*** Opening EXTRACTED DATA ***

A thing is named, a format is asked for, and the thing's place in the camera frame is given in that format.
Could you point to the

*** Closing EXTRACTED DATA ***
*** Opening EXTRACTED DATA ***

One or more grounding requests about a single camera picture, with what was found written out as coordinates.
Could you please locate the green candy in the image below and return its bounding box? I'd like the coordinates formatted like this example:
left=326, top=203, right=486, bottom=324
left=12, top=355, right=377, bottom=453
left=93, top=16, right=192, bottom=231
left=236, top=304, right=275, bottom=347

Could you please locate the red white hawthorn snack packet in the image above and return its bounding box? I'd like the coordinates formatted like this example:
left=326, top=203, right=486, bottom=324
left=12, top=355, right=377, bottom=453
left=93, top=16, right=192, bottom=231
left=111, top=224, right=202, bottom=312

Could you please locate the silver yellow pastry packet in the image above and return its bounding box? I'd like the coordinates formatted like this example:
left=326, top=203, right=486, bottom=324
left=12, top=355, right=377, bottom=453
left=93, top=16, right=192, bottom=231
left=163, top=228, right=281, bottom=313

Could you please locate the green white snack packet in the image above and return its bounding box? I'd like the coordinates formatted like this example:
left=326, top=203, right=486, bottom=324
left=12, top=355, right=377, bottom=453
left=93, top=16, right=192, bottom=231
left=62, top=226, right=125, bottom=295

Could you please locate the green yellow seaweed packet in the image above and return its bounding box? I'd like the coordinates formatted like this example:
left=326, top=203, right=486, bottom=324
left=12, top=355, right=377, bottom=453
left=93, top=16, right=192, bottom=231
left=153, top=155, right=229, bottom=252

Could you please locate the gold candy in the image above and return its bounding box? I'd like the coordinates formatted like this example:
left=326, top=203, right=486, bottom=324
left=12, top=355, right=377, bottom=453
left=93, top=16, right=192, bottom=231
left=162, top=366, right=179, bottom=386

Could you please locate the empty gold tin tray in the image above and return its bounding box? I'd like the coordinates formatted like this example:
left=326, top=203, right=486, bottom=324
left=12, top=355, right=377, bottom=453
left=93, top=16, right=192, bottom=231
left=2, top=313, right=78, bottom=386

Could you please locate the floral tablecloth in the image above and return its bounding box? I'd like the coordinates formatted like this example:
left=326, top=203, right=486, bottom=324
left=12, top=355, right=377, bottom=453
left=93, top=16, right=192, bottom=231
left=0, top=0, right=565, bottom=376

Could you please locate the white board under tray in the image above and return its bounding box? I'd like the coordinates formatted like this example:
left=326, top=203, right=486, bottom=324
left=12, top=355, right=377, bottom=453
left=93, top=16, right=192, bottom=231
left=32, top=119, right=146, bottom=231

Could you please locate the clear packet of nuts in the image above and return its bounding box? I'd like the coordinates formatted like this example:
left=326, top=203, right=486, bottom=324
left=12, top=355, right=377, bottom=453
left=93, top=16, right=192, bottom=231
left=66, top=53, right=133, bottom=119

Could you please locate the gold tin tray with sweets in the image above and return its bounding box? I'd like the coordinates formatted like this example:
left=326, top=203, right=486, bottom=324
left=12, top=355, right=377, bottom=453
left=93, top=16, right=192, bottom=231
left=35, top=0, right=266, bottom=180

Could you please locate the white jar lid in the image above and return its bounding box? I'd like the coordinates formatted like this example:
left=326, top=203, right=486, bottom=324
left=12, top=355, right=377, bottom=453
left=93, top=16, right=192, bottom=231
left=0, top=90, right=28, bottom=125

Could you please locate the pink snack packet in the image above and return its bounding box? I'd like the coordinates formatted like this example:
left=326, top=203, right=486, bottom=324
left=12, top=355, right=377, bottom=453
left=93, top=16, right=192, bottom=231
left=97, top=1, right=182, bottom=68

*** Closing EXTRACTED DATA ***

EXERCISE AIM » With the line holding "A thing is named, a" as the first and the line holding "Could you point to the" as the last, please transcribe exactly the lines of the material above in that range and nothing else.

OUTPUT OF THE EXERCISE »
A thing is named, a format is asked for, and the thing's place in the camera frame is given in that format.
Could you point to the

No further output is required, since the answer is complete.